Na introdução a “Miss Bengalore” (Arte de Autor, 2020), álbum de banda desenhada que conta com desenhos de Félix Delep e argumento de Xavier Dorison, este último presta o devido tributo a “O Triunfo dos Porcos” (1945), livro maior de George Orwell que, através de uma fábula com animais, narrava a principal tragédia da sua época: “o processo de confiscação dos ideais democráticos por ditadores sanguinários”. Um tragédia presente em todas as ditaduras, sejam elas as do passado, do presente ou de um tempo que ainda está por cumprir.

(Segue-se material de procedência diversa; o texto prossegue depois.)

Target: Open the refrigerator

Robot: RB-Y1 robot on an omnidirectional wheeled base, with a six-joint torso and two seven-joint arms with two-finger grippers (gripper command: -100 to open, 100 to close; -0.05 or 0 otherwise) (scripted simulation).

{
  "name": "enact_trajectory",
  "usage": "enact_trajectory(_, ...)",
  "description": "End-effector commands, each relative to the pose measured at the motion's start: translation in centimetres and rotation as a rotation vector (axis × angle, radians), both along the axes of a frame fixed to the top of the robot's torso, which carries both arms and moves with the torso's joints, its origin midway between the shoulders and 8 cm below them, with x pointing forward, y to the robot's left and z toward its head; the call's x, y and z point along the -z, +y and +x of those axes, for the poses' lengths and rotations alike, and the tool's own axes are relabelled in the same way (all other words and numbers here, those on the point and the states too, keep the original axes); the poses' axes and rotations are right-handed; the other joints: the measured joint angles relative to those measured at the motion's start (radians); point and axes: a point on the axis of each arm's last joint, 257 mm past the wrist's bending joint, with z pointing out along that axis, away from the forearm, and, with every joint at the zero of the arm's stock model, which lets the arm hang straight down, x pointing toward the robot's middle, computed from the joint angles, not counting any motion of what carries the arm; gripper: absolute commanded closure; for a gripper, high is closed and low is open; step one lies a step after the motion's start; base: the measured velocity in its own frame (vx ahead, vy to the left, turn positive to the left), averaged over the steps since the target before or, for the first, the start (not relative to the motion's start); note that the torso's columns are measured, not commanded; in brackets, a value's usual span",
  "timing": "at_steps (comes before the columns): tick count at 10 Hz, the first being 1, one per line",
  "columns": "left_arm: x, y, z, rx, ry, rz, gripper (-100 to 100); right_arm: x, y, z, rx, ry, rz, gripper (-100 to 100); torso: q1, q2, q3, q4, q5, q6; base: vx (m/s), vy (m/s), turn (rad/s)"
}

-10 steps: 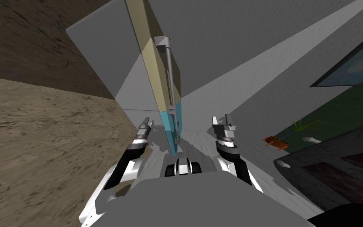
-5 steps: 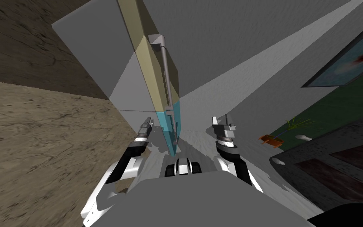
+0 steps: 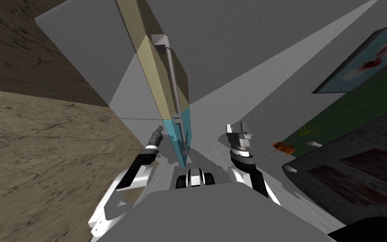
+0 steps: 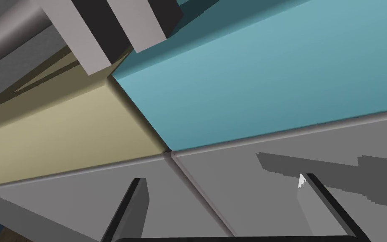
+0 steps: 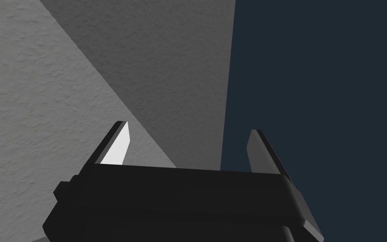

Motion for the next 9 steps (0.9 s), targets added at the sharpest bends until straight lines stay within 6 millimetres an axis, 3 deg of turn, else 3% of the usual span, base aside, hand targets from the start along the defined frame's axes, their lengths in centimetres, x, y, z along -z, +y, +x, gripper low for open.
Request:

Porém, apesar de reconhecer que Orwell conhecia detalhadamente o processo de instalação das ditaduras – e que as terá visto, combatido e compreendido -, Dorison é da opinião de que este não terá chegado a compreender tudo – ou, pelo menos, a não querer olhar para lá do negrume. Dorison dá alguns exemplos, de diferentes geografias e momentos temporais, que culminaram com o abatimento de ditaduras: “Na Índia, um homenzinho frágil – «um faquir seminu», como lhe chamou Churchill – alcançou o impossível. Nos Estados Unidos, um pastor negro deu a vida pela igualdade entre os homens de cor e os brancos. Na África do Sul, um condenado político conseguiu, pelo seu exemplo, a reconciliação «impossível» entre negros e africânderes e evitou o banho de sangue considerado «inevitável». Na Polónia, um siples electricista fez curvar o poder. Na Sérvia, os jovens da Otpor libertaram o seu país de um ditador sanguinário…”.

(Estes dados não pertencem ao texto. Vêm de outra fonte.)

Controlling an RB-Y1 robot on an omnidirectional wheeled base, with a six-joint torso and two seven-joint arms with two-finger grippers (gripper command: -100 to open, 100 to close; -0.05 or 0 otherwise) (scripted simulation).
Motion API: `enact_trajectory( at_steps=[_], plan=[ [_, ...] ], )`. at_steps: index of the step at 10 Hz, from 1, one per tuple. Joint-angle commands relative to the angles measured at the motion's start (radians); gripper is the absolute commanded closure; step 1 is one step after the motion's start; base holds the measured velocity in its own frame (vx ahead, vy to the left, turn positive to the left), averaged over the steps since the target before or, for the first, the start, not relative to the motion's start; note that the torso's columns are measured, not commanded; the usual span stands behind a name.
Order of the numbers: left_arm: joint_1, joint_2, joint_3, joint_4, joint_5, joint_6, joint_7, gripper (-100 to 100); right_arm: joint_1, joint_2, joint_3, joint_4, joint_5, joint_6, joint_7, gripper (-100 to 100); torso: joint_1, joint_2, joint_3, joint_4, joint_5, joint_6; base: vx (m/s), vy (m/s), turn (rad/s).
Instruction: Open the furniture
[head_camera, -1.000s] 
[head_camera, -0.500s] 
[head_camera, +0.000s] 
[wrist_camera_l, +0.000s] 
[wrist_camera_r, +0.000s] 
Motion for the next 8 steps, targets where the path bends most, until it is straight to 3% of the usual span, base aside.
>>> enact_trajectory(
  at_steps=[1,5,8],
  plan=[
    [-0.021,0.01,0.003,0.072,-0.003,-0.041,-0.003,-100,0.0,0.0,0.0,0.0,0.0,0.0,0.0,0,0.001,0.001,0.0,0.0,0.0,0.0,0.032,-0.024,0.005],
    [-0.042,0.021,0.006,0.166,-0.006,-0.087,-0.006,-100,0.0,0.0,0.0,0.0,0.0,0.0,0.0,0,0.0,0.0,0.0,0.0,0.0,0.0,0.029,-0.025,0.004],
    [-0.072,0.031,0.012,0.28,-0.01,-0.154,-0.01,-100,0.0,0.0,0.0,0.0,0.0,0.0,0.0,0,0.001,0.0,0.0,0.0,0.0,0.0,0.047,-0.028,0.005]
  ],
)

O Castelo dos Animais, série que será composta por quatro volumes e da qual “Miss Bengalore” é o volume inicial, parte claramente do universo Orwelliano construído em “O Triunfo dos Porcos” mas, segundo Dolon, pretende percorrer “uma via estreita, perigosa, incerta, mas bem real, para um mundo melhor”. Ou seja, incutir aquela esperança que nunca fez parte do mundo de George Orwell, que parecia não ter grande fé nos instintos e apetites humanos após a tomada do poder e o seu deslumbramento.

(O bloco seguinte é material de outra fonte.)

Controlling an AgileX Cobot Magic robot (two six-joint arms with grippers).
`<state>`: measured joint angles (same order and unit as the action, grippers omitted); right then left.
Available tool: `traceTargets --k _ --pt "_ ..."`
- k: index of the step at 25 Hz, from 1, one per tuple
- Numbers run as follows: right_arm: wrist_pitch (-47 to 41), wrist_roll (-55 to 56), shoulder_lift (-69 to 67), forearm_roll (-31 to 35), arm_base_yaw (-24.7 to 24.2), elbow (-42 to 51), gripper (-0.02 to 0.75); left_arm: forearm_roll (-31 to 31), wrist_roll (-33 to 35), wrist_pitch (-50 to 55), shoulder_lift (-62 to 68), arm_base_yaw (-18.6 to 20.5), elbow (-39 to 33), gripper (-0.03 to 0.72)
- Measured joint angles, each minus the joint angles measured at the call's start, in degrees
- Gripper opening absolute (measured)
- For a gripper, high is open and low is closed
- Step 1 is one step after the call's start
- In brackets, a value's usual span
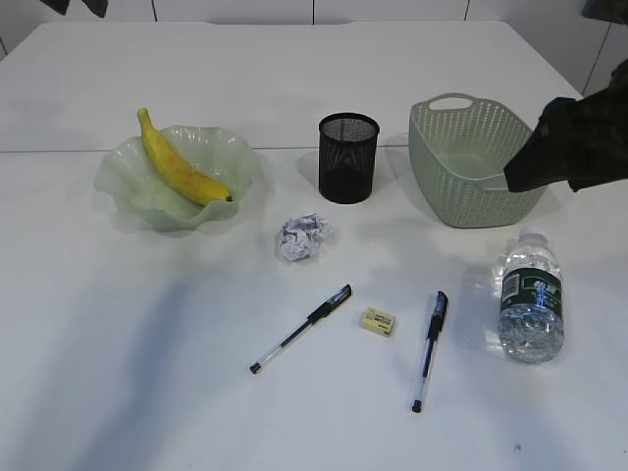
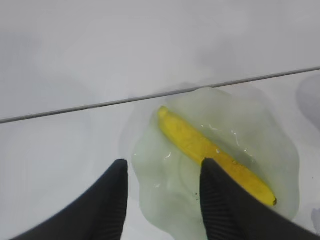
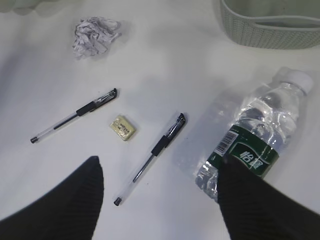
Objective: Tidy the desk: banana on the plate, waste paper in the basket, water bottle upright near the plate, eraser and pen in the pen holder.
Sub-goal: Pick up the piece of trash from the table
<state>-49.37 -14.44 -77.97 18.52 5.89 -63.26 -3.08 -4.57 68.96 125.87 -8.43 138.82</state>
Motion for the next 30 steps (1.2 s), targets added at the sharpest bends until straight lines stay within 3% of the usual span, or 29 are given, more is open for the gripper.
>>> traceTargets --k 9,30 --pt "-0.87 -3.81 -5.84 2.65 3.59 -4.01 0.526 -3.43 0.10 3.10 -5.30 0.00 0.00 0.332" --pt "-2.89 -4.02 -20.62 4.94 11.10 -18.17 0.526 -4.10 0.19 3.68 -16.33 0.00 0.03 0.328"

A história tem lugar num castelo que, depois de ter sido abandonado pelos homens, foi transformado em quinta pelos animais que, entregues a si próprios, fundaram uma república destinada a perpetuar a liberdade recém-adquirida. Aos poucos, porém, a ditadura foi-se instalando, num regime liderado pelo presidente Júlio, um touro enorme que vai mexendo os cordelinhos quase sempre dos bastidores e que, através da permanente ameaça de lobos famintos, instalou o medo e a dependência, aniquilando quase por completo toda a ideia de revolta ou do questionamento da autoridade. Para manter a ordem e a população em sentido conta com uma milícia de cães cruéis, que tratam de afastar pela força qualquer discórdia que ameace abalar o regime.
As coisas parecem mudar quando um rato, de passagem pela quinta no seu teatro itinerante, começa a contar histórias subversivas que constroem pontes entre a ficção e a realidade, fazendo com que alguns animais passem a sonhar com a mudança e uma revolta não-violenta contra a repressão: Miss B., uma gata que faz um trabalho de mula e que é, de certa forma, a alma invisível deste castelo; Margarida, a gansa altruísta; ou César, um coelho que tem o escapismo de um dealer e a manha de um empreendedor.
Primeira parte de uma tetralogia, que será completa com os volumes “As Margaridas do Inverno” – já disponível nas livrarias -, “A Noite dos Justos” e “O Sangue do Rei”, “Miss Bengalore” é uma BD política que, movendo-se no território da fábula, dá visibilidade à injustiça, mostrando o medo como o sentimento dominante das ditaduras. Uma série que tem tudo para se tornar numa BD de culto.